In the Lecture, the 5-stage pipeline CPU resolves in the **EX stage**. Branch Resolution consists of two tasks: determine the branch outcome (taken or not taken) and calculate the branch target address.
**Branch Comp**: A Branch Comparator in EX stage is used to determine whether branch condition is met (e.g., `beq`, `bge`, `blt`).
**Branch Target Address**: This can be calculated by the ALU (or a separate adder).
However, branches can be optimized by resolving earlier in the **ID stage**. In the following section, I'll introduce the concept of ID-stage resolution.
```text
KEY Concept: Why resolve branch early? -> To reduce branch penalties.
Trade-off: Early resolution introduces more hazards. -> The earlier branch resolution, the more hazards.
```
## Trade-off: Hazards and Penalties
### Control Hazard
In a 5-stage pipeline CPU, branch resolution typically occurs in one of two stages (ID and EX).
* Resolution in **EX stage**: The branch decision is known at the end of EX stage.

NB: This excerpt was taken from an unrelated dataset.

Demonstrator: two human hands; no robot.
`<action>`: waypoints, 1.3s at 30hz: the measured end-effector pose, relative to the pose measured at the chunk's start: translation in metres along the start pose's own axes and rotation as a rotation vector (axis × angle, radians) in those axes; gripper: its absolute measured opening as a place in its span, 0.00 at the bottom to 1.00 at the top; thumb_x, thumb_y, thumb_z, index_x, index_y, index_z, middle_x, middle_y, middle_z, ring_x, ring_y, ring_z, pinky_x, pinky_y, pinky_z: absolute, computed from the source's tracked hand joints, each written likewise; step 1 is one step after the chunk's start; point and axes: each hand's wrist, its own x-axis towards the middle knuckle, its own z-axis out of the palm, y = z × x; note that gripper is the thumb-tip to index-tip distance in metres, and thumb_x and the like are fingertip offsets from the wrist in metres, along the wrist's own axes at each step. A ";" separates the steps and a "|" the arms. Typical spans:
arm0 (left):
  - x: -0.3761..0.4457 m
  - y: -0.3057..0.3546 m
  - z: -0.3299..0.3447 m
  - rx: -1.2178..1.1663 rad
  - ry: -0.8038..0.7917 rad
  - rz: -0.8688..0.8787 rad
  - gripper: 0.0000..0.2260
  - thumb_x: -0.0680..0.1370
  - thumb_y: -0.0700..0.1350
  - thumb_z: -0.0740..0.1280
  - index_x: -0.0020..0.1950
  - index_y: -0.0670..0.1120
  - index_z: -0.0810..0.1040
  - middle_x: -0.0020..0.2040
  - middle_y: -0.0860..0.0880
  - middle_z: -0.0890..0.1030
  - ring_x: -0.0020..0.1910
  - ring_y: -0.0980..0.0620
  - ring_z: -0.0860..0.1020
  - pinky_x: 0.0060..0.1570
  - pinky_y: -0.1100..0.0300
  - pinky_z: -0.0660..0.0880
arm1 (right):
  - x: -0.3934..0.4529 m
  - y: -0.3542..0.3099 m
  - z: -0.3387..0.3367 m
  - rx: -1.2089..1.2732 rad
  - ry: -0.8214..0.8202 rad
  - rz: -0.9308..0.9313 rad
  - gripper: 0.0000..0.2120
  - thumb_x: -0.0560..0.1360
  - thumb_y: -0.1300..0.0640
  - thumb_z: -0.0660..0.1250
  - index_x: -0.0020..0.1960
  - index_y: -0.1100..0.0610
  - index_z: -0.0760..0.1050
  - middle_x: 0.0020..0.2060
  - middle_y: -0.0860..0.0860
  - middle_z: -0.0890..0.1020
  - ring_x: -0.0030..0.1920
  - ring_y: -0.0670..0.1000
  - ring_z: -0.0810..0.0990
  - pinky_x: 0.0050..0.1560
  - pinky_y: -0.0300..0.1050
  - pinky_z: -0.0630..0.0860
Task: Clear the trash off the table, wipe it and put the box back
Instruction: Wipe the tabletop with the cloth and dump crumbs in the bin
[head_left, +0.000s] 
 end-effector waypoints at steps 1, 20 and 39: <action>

- If mispredicted, need to flush `IF` and `ID`.
- Penalty: **2 cycles**.
For example,
```asm=
0x10: beq t0, t1, LABEL_if # Assume Branch Taken
0x14: add t2, t3, t4 # Fetched (in ID) -> FLUSHED!
0x18: sub t5, t6, t7 # Fetched (in IF) -> FLUSHED!
```
* Resolution in **ID stage**: The branch decision is known at the end of ID stage.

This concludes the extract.